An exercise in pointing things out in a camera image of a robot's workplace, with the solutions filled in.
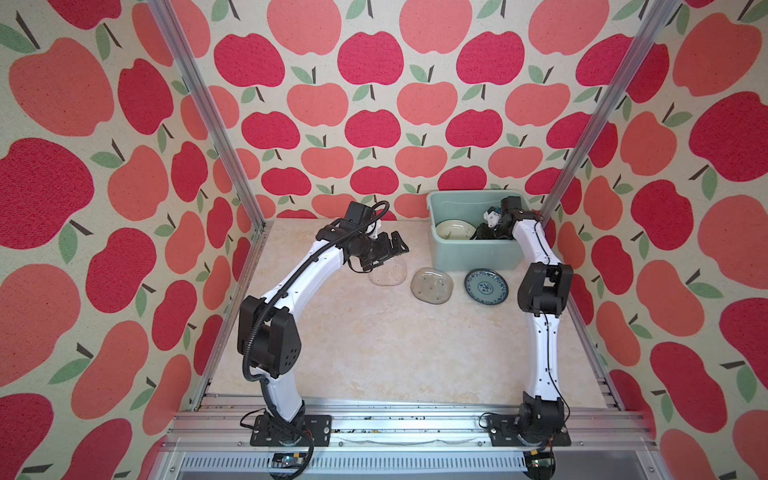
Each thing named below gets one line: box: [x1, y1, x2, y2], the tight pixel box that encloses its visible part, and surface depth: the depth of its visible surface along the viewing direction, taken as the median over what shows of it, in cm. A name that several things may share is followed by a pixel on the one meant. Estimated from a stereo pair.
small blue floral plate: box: [464, 268, 509, 306], surface depth 104 cm
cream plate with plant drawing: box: [435, 218, 477, 240], surface depth 113 cm
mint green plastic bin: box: [427, 190, 532, 271], surface depth 109 cm
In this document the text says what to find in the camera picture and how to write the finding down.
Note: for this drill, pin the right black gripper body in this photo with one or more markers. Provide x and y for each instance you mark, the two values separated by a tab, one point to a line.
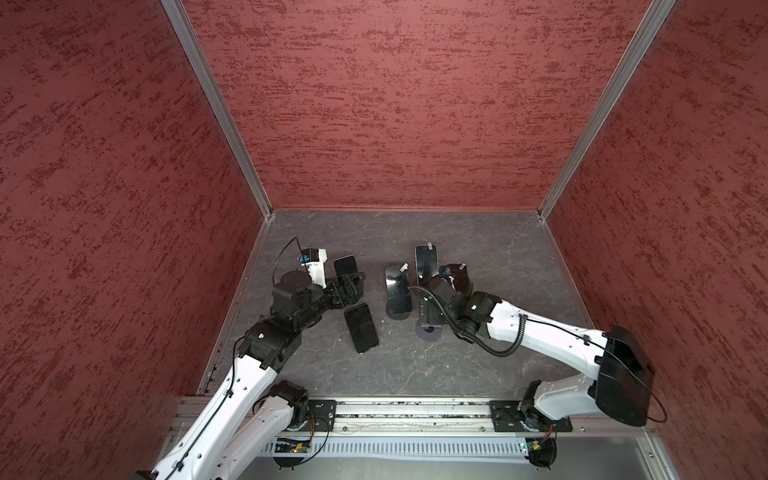
433	316

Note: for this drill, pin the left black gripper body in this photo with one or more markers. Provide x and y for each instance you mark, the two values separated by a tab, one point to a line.
332	299

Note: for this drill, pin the purple round base phone stand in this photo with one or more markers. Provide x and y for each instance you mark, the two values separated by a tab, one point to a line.
429	325

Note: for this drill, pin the black phone with white tag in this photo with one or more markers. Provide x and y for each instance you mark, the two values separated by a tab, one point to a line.
426	261

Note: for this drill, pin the maroon edged reflective phone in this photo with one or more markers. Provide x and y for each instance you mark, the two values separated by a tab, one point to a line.
459	278

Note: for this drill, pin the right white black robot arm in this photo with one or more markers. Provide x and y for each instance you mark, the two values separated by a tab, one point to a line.
614	377

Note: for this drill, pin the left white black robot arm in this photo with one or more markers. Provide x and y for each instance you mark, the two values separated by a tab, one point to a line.
251	406

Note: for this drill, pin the dark round centre stand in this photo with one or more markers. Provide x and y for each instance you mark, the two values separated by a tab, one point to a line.
398	311

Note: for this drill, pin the reflective phone on centre stand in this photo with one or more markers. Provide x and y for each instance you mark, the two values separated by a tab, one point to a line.
397	280

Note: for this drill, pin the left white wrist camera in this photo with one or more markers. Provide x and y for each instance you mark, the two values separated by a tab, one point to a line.
314	259

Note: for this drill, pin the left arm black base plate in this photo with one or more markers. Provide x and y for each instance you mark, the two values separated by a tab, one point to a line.
313	416

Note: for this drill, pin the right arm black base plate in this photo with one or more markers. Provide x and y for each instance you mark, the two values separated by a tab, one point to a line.
508	416

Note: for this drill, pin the white slotted cable duct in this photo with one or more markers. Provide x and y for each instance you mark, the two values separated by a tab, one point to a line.
503	449

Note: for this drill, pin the left aluminium corner post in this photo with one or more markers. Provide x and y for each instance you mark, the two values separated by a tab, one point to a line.
193	50

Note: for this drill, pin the aluminium corner post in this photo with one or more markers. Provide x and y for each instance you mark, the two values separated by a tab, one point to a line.
646	31
193	50

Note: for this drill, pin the right aluminium corner post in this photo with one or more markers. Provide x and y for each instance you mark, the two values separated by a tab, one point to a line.
646	31

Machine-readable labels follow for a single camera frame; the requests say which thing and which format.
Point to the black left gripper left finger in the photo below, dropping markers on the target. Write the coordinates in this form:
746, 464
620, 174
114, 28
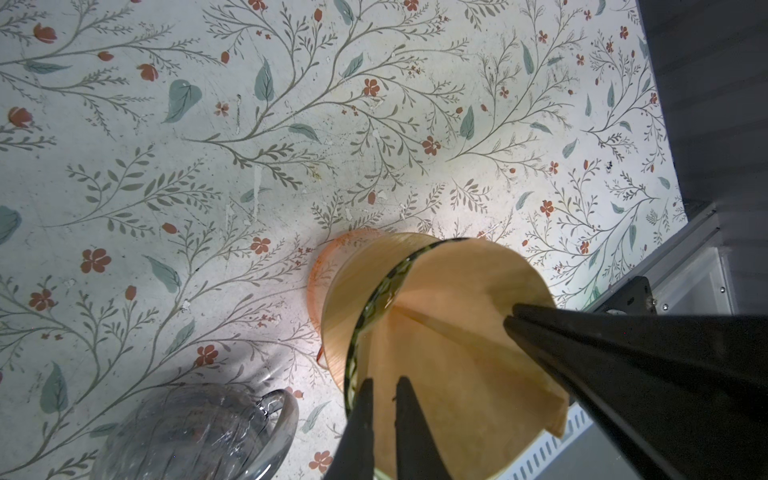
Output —
354, 458

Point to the clear grey glass pitcher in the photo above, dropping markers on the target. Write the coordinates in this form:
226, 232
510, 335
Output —
203, 431

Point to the orange glass pitcher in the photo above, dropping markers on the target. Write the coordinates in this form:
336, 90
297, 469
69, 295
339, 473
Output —
340, 280

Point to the green glass dripper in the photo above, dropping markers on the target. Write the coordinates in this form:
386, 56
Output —
375, 307

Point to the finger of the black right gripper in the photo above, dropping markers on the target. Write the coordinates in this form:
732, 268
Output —
648, 408
732, 343

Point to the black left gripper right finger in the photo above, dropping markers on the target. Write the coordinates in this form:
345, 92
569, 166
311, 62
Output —
417, 456

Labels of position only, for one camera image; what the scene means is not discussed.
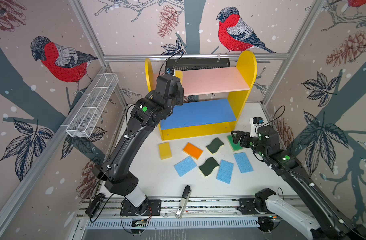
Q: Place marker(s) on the perforated aluminium rail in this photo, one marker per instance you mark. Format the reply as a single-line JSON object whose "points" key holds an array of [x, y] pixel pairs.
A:
{"points": [[172, 224]]}

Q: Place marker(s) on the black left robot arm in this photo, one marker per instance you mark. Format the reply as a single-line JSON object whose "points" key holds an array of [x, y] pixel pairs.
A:
{"points": [[145, 116]]}

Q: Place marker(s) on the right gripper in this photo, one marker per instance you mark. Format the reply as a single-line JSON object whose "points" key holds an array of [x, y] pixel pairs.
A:
{"points": [[244, 137]]}

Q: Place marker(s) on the dark green wavy sponge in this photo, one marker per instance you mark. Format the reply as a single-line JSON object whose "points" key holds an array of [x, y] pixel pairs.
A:
{"points": [[215, 145], [208, 167]]}

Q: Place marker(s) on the black clamp handle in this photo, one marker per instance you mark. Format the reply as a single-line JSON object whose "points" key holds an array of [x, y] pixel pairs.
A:
{"points": [[95, 204]]}

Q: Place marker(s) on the pink upper shelf board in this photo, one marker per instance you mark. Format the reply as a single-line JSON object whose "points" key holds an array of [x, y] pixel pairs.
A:
{"points": [[212, 81]]}

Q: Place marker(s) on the white wire mesh basket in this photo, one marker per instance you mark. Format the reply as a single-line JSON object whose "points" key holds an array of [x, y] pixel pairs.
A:
{"points": [[89, 113]]}

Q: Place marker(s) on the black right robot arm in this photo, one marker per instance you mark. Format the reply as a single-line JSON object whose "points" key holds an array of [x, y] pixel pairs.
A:
{"points": [[326, 222]]}

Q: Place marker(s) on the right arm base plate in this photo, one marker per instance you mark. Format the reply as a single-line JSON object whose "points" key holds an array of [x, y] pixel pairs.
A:
{"points": [[247, 207]]}

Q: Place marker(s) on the light blue sponge middle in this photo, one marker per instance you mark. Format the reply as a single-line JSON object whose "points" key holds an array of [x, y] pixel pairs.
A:
{"points": [[225, 172]]}

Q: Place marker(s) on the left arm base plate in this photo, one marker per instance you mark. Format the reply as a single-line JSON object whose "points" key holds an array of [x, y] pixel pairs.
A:
{"points": [[147, 208]]}

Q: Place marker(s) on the light blue sponge left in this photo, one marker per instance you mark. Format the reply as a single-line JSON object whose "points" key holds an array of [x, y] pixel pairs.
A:
{"points": [[185, 166]]}

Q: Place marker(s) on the yellow shelf frame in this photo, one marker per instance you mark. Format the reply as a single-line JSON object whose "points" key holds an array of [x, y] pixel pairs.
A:
{"points": [[237, 101]]}

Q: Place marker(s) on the orange sponge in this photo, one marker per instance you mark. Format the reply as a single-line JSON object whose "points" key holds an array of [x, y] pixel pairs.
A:
{"points": [[193, 151]]}

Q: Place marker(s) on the black silver handheld tool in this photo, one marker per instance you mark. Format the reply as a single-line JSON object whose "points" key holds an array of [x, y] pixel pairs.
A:
{"points": [[183, 202]]}

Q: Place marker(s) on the blue lower shelf board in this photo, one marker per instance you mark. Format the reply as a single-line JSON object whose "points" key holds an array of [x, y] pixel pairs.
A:
{"points": [[199, 113]]}

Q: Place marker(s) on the light blue sponge right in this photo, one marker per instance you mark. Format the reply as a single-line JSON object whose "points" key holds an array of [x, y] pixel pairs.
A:
{"points": [[243, 163]]}

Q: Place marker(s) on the light blue sponge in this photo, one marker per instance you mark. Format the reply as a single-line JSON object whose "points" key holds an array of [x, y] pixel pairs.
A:
{"points": [[243, 163], [185, 166], [225, 172]]}

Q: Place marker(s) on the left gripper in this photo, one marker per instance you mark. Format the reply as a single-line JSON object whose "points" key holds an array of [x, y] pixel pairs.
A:
{"points": [[180, 93]]}

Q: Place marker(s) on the green yellow sponge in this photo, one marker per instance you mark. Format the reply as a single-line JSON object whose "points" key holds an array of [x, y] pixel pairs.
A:
{"points": [[234, 146]]}

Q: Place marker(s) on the black vent panel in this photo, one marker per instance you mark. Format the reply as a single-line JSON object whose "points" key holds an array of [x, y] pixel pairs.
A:
{"points": [[196, 64]]}

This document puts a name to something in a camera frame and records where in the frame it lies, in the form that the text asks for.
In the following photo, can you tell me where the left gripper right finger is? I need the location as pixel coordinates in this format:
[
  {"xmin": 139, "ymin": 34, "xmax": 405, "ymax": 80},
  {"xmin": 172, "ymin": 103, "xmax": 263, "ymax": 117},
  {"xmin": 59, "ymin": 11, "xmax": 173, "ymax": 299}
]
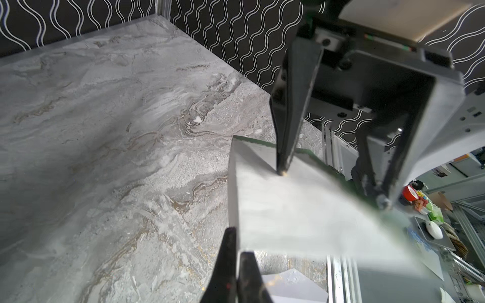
★ ★ ★
▶ **How to complete this task**:
What do the lines above say from the one containing "Note: for this drill, pin the right aluminium" down to the one containing "Machine-readable labels follow"? Return them exactly, both end lines included, and only them.

▶ **Answer to this exercise**:
Note: for this drill, pin the right aluminium corner post in this photo with one or more markers. Provide x and y for each instance you mark, the two values separated by a tab, one point to a line.
646	31

Machine-readable labels follow for a single camera frame; the requests say which thing and which format.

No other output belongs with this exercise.